Wang Yunxia, Chen Ming, Zhang Liqun, Ding Yi, Luo Yang, Xu Qinghua, Shi Jianfeng, Cao Liang, Fu Weiling
Department of Laboratory Medicine, Southwest Hospital, Third Military Medical University, Chongqing 400038, PR China.
Biosens Bioelectron. 2009 Aug 15;24(12):3455-60. doi: 10.1016/j.bios.2009.04.034. Epub 2009 May 3.
A novel leaky surface acoustic wave (LSAW) bis-peptide nucleic acid (bis-PNA) biosensor with double two-port resonators has been constructed successfully for the quantitative detection of human papilloma virus (HPV). The bis-PNA probe can directly detect HPV genomic DNA without polymerase chain reaction (PCR) amplification, and it can bind to the target DNA sequences more effectively and specifically than a DNA probe. When the concentrations varied from 1 pg/L to 1000 microg/L, with 100 microg/L being the optimal, a typical linearity was found between the quantity of target and the phase shifts. The detection limit was 1.21 pg/L and the clinical specificity was 97.22% of that of real-time PCR. The bis-PNA probe was able to distinguish sequences that differ only in one base. Both the intraassay and interassay coefficients of variance (CVs) were <10%, and the biosensor can be regenerated for ten times without appreciable loss of activity. Therefore, this technical platform of LSAW biosensor can be applied to clinical samples for direct HPV detection.

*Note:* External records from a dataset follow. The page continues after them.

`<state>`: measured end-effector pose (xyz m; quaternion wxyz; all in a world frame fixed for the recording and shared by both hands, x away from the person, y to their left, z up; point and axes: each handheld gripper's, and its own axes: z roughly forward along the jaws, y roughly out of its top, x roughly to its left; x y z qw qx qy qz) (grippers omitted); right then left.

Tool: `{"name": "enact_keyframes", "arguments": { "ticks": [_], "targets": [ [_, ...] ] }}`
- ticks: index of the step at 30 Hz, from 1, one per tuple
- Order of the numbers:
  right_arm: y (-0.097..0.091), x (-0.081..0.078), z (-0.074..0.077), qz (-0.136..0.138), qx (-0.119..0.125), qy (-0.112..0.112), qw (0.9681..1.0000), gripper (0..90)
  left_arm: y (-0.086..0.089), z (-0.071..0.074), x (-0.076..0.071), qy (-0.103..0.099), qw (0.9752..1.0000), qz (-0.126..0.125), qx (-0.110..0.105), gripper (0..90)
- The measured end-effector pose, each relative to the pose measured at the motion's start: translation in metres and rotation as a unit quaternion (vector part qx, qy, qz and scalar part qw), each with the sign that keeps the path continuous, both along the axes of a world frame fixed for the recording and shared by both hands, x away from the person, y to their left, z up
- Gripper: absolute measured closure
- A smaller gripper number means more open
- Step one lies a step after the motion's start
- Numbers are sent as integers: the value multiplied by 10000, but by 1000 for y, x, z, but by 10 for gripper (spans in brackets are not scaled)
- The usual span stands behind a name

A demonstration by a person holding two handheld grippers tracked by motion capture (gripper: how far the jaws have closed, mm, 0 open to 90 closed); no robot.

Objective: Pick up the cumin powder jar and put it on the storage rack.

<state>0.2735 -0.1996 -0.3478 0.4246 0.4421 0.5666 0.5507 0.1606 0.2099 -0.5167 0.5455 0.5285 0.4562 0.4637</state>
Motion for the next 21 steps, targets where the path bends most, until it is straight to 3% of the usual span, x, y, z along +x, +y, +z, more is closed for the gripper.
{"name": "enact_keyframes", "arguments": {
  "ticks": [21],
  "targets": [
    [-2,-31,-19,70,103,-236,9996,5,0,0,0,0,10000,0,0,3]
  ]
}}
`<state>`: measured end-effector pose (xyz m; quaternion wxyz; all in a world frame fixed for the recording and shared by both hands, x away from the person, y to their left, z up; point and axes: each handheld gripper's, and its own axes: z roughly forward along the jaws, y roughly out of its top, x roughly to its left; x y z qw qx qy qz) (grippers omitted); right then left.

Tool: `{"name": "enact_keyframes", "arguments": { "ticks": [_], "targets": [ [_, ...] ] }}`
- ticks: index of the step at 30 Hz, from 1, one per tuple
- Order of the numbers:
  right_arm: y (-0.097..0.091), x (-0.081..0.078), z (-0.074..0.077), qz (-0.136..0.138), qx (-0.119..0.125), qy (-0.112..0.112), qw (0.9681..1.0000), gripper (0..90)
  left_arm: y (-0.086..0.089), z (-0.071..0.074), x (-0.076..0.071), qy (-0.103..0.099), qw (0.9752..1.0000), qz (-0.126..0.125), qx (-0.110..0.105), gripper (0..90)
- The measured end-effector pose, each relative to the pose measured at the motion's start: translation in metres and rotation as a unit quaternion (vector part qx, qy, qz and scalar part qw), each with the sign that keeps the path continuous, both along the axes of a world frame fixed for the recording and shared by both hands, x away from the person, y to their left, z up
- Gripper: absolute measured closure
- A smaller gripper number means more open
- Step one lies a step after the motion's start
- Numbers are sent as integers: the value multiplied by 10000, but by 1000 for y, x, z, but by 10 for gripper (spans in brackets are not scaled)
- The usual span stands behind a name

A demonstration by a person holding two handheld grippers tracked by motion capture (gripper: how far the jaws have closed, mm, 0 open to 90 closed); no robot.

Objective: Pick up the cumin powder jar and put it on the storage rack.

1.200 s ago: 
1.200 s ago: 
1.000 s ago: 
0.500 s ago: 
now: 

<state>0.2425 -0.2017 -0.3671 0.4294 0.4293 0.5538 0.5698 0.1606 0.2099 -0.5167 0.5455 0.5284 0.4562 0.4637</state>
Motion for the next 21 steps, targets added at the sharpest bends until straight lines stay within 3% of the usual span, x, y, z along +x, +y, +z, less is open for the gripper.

一种新型的具有双二端口谐振器的漏声表面波(LSAW)双肽核酸(bis-PNA)生物传感器已成功构建,用于定量检测人乳头瘤病毒(HPV)。该双肽核酸探针无需聚合酶链反应(PCR)扩增即可直接检测HPV基因组DNA,并且与DNA探针相比,它能更有效、更特异地结合目标DNA序列。当浓度在1 pg/L至1000 μg/L之间变化时,以100 μg/L为最佳,在目标量与相移之间发现了典型的线性关系。检测限为1.21 pg/L,临床特异性为实时PCR的97.22%。该双肽核酸探针能够区分仅相差一个碱基的序列。批内和批间变异系数(CV)均<10%,并且该生物传感器可以再生十次而活性无明显损失。因此,这种LSAW生物传感器技术平台可应用于临床样本以直接检测HPV。